What the task requires:
Across the listing, tally the lines in which the word "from" occurs, then report the tally alone.

=== Begin Enclosure ===

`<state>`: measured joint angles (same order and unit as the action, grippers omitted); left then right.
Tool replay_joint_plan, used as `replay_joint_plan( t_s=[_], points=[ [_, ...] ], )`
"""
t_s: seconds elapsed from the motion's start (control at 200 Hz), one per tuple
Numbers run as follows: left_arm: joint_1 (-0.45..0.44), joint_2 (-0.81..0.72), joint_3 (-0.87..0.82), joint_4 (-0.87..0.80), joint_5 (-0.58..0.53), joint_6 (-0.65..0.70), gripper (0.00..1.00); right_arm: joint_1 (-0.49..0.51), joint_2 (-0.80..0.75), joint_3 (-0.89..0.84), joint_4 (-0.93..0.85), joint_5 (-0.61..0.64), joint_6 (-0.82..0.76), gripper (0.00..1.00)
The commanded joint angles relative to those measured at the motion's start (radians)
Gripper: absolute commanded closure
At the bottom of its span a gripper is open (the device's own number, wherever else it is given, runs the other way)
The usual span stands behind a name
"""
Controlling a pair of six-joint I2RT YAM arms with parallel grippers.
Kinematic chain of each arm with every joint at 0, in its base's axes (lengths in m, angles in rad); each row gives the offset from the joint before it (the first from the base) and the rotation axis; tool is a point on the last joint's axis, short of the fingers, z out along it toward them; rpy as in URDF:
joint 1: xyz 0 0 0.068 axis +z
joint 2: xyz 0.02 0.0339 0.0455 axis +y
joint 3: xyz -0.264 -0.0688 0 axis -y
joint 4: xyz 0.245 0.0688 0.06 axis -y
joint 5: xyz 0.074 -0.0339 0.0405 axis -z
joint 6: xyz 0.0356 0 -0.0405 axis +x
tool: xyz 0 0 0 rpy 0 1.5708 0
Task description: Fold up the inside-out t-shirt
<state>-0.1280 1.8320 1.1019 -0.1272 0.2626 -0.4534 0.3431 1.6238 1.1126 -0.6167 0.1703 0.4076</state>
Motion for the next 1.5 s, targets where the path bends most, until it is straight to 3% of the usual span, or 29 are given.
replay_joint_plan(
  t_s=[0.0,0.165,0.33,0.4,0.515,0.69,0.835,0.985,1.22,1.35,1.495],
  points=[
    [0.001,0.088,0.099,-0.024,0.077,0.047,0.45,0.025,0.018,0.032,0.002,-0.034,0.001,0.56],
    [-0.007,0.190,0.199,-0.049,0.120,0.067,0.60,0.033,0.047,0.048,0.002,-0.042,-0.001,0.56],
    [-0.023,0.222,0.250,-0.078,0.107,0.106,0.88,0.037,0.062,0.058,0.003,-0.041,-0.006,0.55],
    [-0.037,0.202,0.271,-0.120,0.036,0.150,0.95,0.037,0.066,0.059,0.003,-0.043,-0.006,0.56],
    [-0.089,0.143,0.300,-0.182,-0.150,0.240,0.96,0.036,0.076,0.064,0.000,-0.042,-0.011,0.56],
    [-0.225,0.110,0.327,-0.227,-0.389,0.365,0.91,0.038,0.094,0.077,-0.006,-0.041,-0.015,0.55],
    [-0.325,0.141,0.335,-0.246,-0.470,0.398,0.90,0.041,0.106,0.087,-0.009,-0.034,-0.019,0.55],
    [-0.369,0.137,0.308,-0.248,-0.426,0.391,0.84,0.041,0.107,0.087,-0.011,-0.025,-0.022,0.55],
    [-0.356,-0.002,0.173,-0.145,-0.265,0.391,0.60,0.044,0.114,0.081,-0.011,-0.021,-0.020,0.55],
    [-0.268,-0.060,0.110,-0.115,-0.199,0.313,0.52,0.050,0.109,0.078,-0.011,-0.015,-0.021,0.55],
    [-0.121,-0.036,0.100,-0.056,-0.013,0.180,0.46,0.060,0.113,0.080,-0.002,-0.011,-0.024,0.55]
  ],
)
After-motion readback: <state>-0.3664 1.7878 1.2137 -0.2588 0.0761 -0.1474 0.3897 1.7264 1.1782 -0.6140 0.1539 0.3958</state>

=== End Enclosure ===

Exercise output:
2